[PROBLEM TO SOLVE] In the data that follows, how many lines contain the word "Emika"? Give only that number.

[DATASET CONTENT]
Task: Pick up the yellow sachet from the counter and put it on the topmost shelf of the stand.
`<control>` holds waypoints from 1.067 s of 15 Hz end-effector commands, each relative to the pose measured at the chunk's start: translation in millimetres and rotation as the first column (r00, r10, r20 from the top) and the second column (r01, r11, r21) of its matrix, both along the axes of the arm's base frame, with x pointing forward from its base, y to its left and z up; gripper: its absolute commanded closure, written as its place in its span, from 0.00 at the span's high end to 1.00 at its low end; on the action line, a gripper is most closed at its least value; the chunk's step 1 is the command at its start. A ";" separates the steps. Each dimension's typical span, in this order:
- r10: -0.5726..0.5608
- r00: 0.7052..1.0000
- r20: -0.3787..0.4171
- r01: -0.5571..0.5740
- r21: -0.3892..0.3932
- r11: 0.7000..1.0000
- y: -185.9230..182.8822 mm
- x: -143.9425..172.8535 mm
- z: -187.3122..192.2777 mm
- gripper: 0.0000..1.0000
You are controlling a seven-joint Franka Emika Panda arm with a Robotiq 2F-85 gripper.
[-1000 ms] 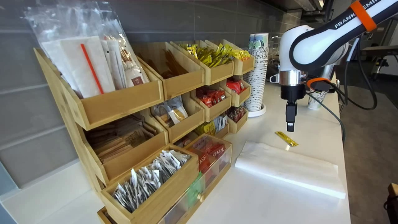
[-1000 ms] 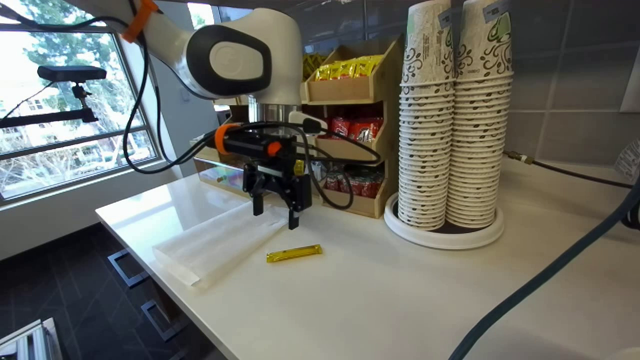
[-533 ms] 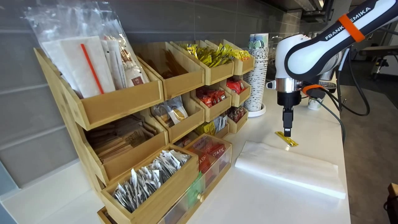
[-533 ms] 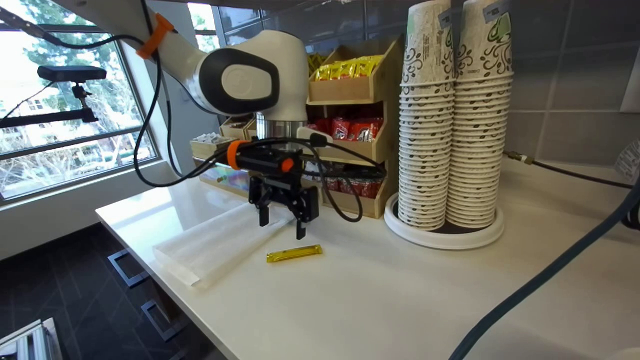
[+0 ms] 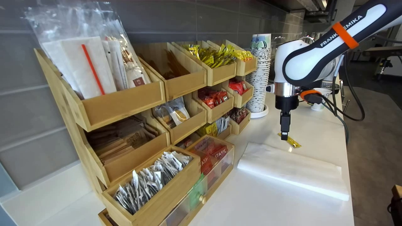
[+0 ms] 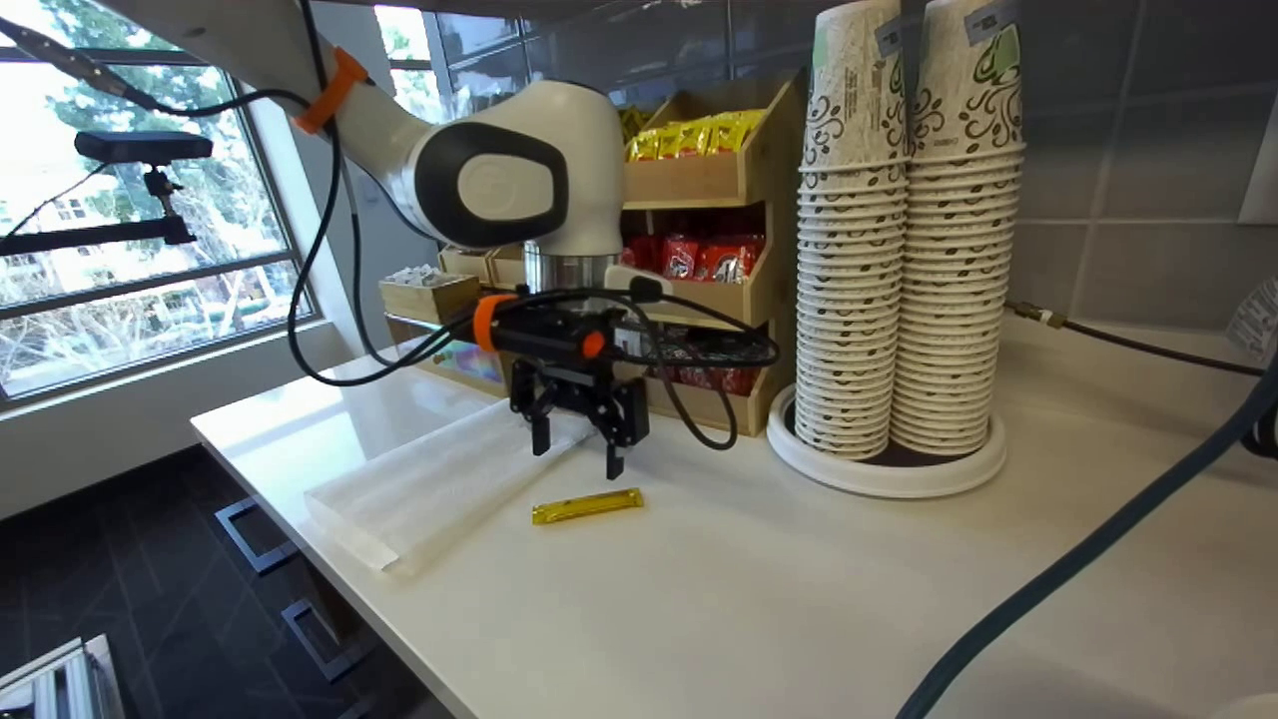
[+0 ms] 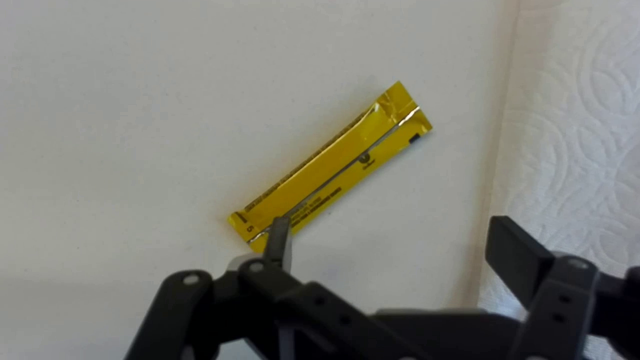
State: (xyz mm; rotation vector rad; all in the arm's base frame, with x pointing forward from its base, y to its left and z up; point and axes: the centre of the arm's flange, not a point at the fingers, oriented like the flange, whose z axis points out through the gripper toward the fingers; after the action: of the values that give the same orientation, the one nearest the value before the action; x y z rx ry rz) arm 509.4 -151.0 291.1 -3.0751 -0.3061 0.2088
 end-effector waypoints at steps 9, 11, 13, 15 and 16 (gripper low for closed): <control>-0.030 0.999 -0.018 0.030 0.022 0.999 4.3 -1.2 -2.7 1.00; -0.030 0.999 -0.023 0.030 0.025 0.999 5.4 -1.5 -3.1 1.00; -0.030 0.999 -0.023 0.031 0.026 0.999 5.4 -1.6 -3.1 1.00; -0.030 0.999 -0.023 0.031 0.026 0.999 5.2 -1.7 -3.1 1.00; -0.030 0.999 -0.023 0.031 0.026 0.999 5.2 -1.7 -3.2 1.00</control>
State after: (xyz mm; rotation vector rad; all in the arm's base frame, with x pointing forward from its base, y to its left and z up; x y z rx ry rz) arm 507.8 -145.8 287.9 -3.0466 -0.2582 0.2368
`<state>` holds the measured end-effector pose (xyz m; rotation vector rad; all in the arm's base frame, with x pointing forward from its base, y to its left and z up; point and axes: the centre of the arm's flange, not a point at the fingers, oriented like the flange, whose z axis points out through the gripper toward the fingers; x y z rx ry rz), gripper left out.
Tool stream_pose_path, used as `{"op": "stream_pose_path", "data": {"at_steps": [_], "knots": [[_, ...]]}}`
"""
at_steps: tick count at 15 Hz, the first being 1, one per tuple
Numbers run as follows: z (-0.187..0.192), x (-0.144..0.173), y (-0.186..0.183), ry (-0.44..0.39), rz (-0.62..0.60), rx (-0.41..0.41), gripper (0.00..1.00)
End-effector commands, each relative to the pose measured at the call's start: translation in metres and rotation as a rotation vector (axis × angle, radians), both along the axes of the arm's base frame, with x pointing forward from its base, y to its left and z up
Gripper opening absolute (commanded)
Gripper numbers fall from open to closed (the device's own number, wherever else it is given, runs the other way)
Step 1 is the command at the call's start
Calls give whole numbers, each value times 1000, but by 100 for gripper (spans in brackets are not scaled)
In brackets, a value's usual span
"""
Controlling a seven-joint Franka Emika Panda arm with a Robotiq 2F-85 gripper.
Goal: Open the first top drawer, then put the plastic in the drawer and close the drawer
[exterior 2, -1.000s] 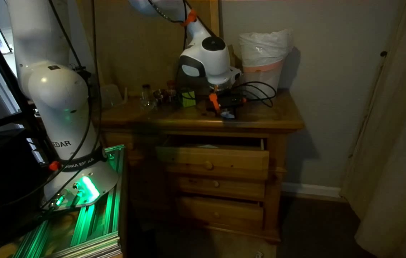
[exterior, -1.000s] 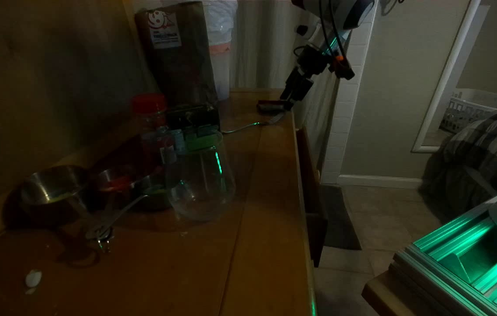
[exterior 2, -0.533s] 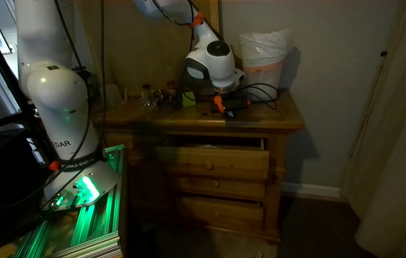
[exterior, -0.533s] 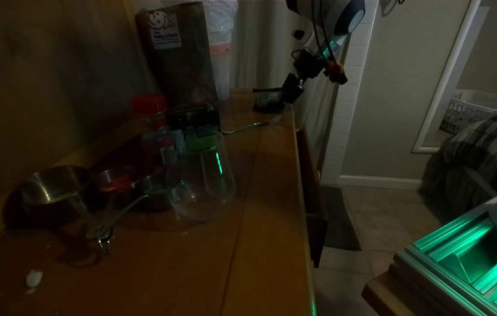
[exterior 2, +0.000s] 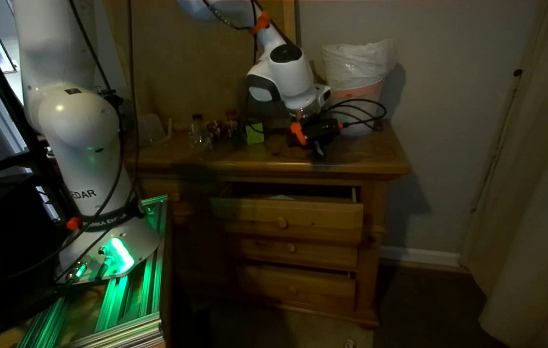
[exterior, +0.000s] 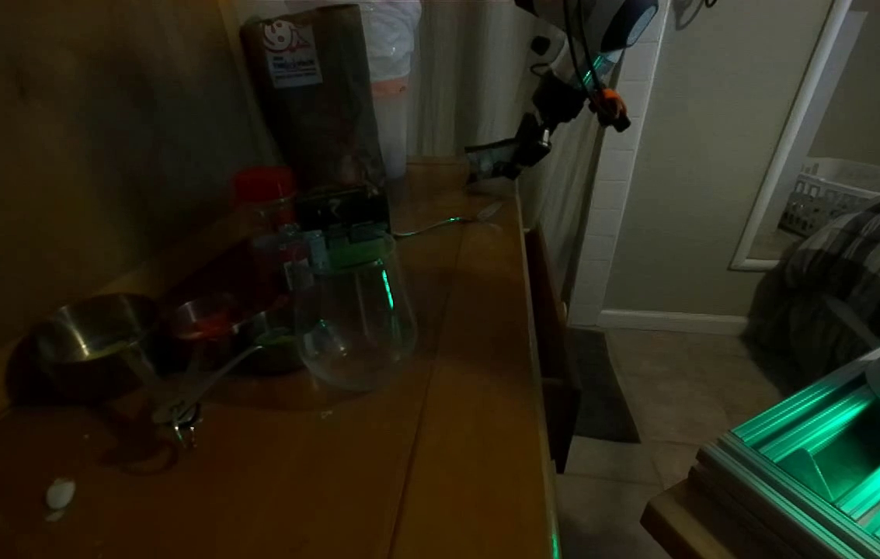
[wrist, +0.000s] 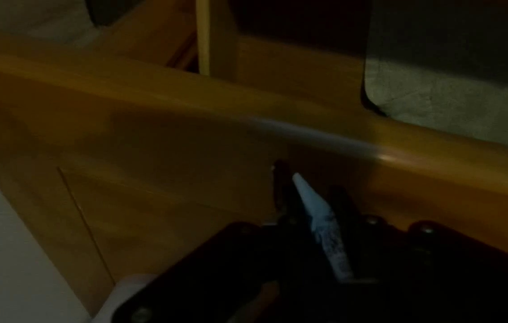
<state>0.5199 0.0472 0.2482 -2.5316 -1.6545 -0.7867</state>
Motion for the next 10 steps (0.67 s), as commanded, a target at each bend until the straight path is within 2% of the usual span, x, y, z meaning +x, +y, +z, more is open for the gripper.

[ANSWER SPACE] 2